Dalam seminar Hari Oeang tanggal 26 Oktober 2017, CEO Gojek juga menyatakan
besaran tarif tersebut (1%) sebagai hal yang dapat diterima.
Sebagaimana dibahas sebelumnya, pengenaan pajak dapat berupa pajak
penghasilan maupun pajak pertambahan nilai (PPN). Terkait dengan PPN, menurut
Dirjen Pajak besarnya tarif yang dikenakan akan lebih rendah daripada tarif
yang berlaku (Liputan6.com, 2017). Tampaknya hal tersebut merupakan kompromi
setelah sebelumnya pelaku usaha nyaring menyuarakan PPN cuma-cuma dengan argument bahwa
industri telah memberikan layanan secara gratis.
Insentif Pemanis
Salah satu usulan yang mengemuka terkait pengenaan pajak digital
yakni perlunya konsumen dan terutama pelaku usaha diberikan insentif.
Sebagaimana pemerintah sering memberikan insentif bagi konsumen dan pelaku
usaha tradisional. Pemanis yang dapat diberikan misalnya dalam bentuk kemudahan
administrasi untuk memenuhi kewajiban perpajakannya. Sebagai contoh, pemerintah
dapat menawarkan kemudahan untuk memperoleh NPWP secara daring tanpa harus
mengunjungi kantor pelayanan pajak. Demikian juga, penjual cukup mengirimkan
foto bukti penjualan sebagai bukti potong pajak (Kompas, 2017).
Sejalan dengan kemudahan tersebut, CEO Gojek, Nadiem Makarim (2017)
mengusulkan formalisasi pelaku usaha mikro dan kecil yang terlibat pada ekonomi
digital melalui fast track program. Ini berarti pemerintah memberikan
percepatan dan kemudahan (misalnya dengan cara daring dan hanya mensyaratkan
dokumen yang minimal) dalam pendaftaran pelaku usaha untuk mendapatkan tanda
daftar pelaku usaha digital. Selanjutnya, tanda daftar tersebut dapat
dipergunakan untuk mendapatkan kredit usaha rakyat (KUR).

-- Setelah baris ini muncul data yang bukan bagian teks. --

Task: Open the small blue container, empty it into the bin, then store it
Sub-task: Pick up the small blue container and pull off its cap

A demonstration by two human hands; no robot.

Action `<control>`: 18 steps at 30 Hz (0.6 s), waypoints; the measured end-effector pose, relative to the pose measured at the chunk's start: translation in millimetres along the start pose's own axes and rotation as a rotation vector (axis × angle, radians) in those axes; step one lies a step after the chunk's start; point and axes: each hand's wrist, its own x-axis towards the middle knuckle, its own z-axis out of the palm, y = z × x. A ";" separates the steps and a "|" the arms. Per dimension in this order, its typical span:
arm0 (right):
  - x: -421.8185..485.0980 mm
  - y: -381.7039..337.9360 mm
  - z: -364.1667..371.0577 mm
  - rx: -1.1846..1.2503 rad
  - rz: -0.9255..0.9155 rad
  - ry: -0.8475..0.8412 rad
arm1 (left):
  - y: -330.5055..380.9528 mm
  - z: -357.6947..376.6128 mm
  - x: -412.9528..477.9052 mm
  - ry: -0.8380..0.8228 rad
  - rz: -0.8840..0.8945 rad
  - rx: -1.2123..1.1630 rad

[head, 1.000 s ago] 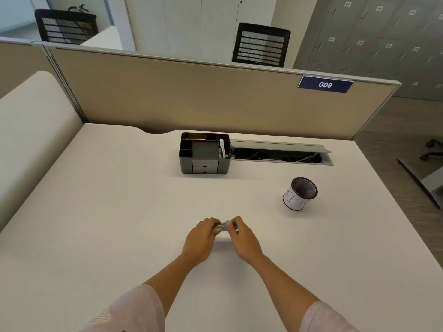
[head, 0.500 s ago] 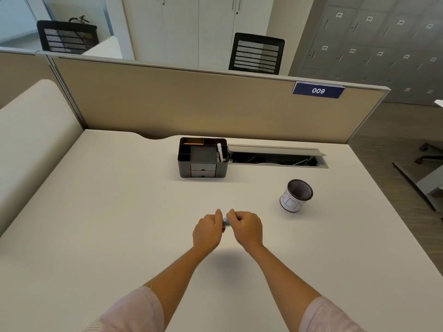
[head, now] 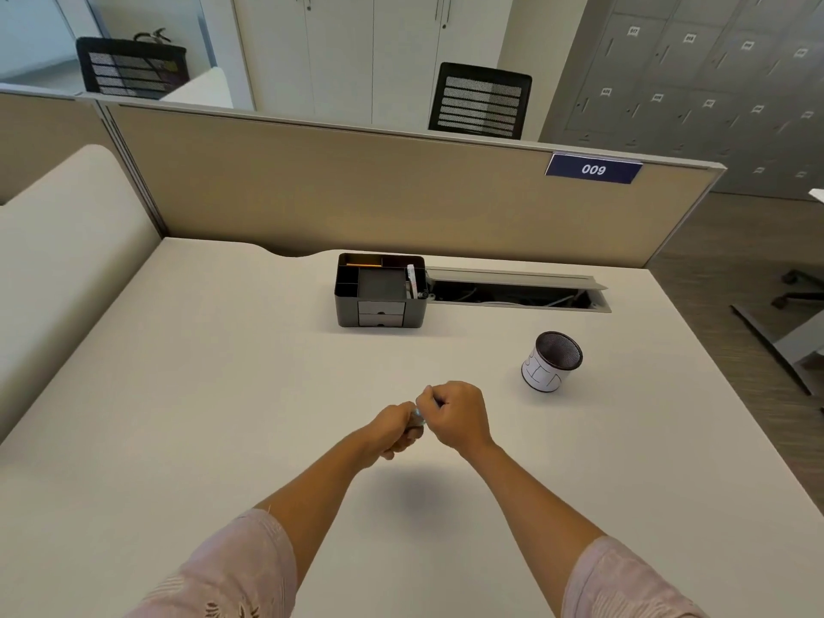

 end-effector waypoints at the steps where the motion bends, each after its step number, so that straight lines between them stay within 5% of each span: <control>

Selain itu, pemerintah dapat pula memberikan kemudahan dalam
membayar dengan menggunakanplatform daring sebagaimana keumuman dari
bisnis ekonomi digital. Melalui kemudahan-kemudahan tersebut, diharapkan dapat
meningkatkan peran serta pelaku usaha ekonomi digital dalam membayar pajak.

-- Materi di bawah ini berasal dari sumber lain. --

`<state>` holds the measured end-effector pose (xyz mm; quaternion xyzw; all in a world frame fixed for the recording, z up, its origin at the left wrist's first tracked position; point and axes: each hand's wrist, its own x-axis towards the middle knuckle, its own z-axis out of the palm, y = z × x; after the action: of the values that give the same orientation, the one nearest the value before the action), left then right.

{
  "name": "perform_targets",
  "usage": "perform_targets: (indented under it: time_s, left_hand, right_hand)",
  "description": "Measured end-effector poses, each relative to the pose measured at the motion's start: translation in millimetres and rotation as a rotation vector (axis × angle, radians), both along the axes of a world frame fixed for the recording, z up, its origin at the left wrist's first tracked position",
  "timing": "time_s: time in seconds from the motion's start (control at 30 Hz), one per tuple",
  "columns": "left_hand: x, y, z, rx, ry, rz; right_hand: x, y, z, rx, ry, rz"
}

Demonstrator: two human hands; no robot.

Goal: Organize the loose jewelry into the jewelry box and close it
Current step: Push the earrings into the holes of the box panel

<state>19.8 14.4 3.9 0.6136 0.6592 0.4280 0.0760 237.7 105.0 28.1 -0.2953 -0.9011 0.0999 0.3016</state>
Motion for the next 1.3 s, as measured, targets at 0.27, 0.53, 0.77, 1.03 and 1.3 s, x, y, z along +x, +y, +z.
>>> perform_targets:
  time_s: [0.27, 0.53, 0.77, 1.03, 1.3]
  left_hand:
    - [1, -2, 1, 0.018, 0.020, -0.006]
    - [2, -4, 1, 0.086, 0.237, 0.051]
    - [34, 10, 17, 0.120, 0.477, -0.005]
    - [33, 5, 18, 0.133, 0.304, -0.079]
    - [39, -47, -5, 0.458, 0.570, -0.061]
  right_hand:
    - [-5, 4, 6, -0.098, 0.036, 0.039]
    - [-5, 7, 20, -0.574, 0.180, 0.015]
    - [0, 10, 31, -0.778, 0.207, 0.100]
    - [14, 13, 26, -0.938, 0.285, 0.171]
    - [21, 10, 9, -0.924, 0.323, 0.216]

Dalam terminologi Ottawa Taxation Framework, otoritas perpajakan harus
menggunakan teknologi yang tersedia untuk meningkatkan pelayanan kepada wajib
pajak (taxpayer services) (OECD, 2001). Kepastian, kesederhanaan, dan efisiensi
(dalam bentuk biaya kepatuhan yang rendah) termasuk prinsip-prinsip yang perlu
dipertimbangkan (Bernardi, 2015).
Prinsip-prinsip tersebut seyogyanya dapat segera dijalankan karena
merupakan amanat peta jalan perpajakan dalam PP 74/2017 yang harus dilakukan
pada tahun 2017-2019. Kita semua berharap, ekonomi digital dapat berkembang
pesat menjadi penyokong ekonomi nasional tanpa melupakan kewajibannya untuk
bersumbangsih bagi pendanaan negara.
*)Tulisan ini adalah pendapat pribadi dan tidak mencerminkan
kebijakan institusi di mana penulis bekerja.